Solving agreement problems deterministically, such as consensus and k-set agreement, in asynchronous distributed systems prone to an unbounded number of process failures has been shown to be impossible. To circumvent this impossibility, unreliable failure detectors for the crash failure model have been widely studied. These are oracles that provide information on failures. The exact nature of such information is defined by a set of abstract properties that a particular class of failure detectors satisfy. The weakest class of such failure detectors that allow to solve consensus is Ω. This paper considers failure detector classes from the literature that solve k-set agreement in the crash failure model, and studies their relative power. It shows that the family of failure detector classes $${\diamond\mathcal{S}_x}$$ (1 ≤ x ≤ n), and $${\diamond \psi^y}$$ (0 ≤ y ≤ n), can be “added” to provide a failure detector of the class Ω z (1 ≤ z ≤ n, a generalization of Ω). It also characterizes the power of such an “addition”, namely, $${\diamond {\mathcal S}_x +\diamond \psi^y\rightsquigarrow\Omega^z \Leftrightarrow x+y+z > t+1}$$ , $${\diamond \psi^y}$$ can construct Ω z iff y + z > t, and $${\diamond {\mathcal S}_x}$$ can construct Ω z iff x + z > t + 1, where t is the maximum number of processes that can crash in a run. As an example, the paper shows that, while $${\diamond {\mathcal S}_{t}}$$ allows solving 2-set agreement (but not consensus) and $${\diamond \psi^{1}}$$ allows solving t-set agreement (but not (t − 1)-set agreement), a system with failure detectors of both classes can solve consensus for any value of t.
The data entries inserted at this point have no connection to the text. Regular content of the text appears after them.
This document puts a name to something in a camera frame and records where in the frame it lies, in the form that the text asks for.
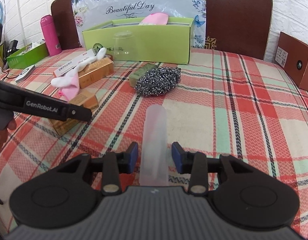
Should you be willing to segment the person's left hand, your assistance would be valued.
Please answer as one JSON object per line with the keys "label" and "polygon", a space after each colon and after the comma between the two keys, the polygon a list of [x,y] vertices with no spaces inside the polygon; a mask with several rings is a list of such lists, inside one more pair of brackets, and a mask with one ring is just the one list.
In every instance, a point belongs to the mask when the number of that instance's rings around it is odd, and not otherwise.
{"label": "person's left hand", "polygon": [[3,147],[3,145],[6,143],[8,139],[9,131],[14,131],[17,127],[15,119],[11,119],[8,123],[7,127],[3,130],[0,130],[0,151]]}

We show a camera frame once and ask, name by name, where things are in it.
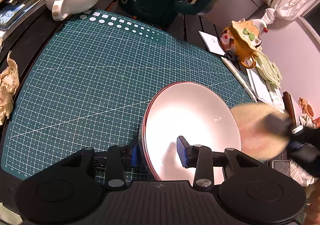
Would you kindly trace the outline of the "beige loofah sponge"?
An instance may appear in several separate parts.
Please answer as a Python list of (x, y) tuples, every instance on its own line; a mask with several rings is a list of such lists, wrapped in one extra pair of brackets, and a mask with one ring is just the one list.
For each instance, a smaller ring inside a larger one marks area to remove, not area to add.
[(287, 136), (269, 128), (264, 118), (271, 114), (280, 120), (289, 115), (265, 103), (245, 103), (231, 108), (241, 137), (241, 151), (259, 161), (279, 155), (289, 144)]

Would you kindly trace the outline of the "white ceramic bowl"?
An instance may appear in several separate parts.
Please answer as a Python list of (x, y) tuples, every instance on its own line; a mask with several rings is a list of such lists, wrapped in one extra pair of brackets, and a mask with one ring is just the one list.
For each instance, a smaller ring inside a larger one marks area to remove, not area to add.
[(193, 182), (195, 168), (184, 168), (177, 153), (177, 138), (214, 152), (241, 148), (235, 118), (220, 96), (194, 82), (176, 82), (152, 98), (139, 129), (142, 161), (157, 181)]

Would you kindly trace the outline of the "white paper stack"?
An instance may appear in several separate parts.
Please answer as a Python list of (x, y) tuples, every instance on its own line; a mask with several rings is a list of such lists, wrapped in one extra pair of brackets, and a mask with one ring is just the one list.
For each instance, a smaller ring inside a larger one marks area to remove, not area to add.
[(273, 84), (265, 81), (256, 68), (247, 69), (247, 75), (251, 88), (257, 95), (259, 101), (269, 104), (280, 111), (285, 110), (282, 94), (280, 89)]

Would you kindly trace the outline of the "light green container lids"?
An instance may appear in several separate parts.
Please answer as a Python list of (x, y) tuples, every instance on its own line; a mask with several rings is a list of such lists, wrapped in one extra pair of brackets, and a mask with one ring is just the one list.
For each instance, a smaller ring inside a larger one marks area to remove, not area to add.
[(261, 77), (265, 81), (268, 81), (268, 83), (281, 88), (280, 83), (283, 78), (276, 64), (271, 62), (264, 53), (257, 52), (257, 54), (258, 56), (256, 57), (256, 68)]

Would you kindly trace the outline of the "green cutting mat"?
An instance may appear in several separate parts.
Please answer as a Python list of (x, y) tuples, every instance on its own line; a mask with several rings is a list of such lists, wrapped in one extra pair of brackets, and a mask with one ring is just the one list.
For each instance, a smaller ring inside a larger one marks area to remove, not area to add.
[(178, 81), (211, 88), (229, 107), (251, 101), (225, 65), (197, 46), (105, 11), (75, 15), (21, 87), (1, 168), (25, 179), (82, 148), (128, 143), (156, 92)]

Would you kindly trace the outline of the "orange teapot yellow lid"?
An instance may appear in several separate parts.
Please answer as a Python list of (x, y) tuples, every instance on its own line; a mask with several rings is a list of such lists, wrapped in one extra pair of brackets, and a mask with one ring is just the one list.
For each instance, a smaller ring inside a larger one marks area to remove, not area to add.
[(227, 53), (247, 69), (256, 66), (258, 51), (261, 50), (261, 33), (267, 33), (267, 24), (262, 19), (232, 21), (220, 34), (220, 43)]

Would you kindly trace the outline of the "small white notepad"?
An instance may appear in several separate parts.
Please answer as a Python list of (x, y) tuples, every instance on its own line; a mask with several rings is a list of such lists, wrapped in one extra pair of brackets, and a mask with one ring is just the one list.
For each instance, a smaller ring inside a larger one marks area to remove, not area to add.
[(203, 31), (199, 31), (199, 34), (200, 34), (201, 38), (203, 39), (204, 44), (206, 45), (209, 52), (220, 55), (220, 56), (225, 55), (225, 52), (221, 48), (221, 46), (219, 44), (219, 40), (217, 39), (216, 36), (210, 35), (210, 34), (205, 33)]

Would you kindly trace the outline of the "stack of books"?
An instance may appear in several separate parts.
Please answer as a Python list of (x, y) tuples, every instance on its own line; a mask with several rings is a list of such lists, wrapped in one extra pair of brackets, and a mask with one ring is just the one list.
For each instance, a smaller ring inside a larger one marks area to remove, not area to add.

More generally, the paper studies the failure detector classes $${\diamond {\mathcal S}_x}$$ , $${\diamond \psi^y}$$ and Ω z , and shows which reductions among these classes are possible and which are not. The paper also presents a message-passing Ω k -based k-set agreement protocol and shows that Ω k is not enough to solve (k − 1)-set agreement. In that sense, it can be seen as a step toward the characterization of the weakest failure detector class that allows solving the k-set agreement problem.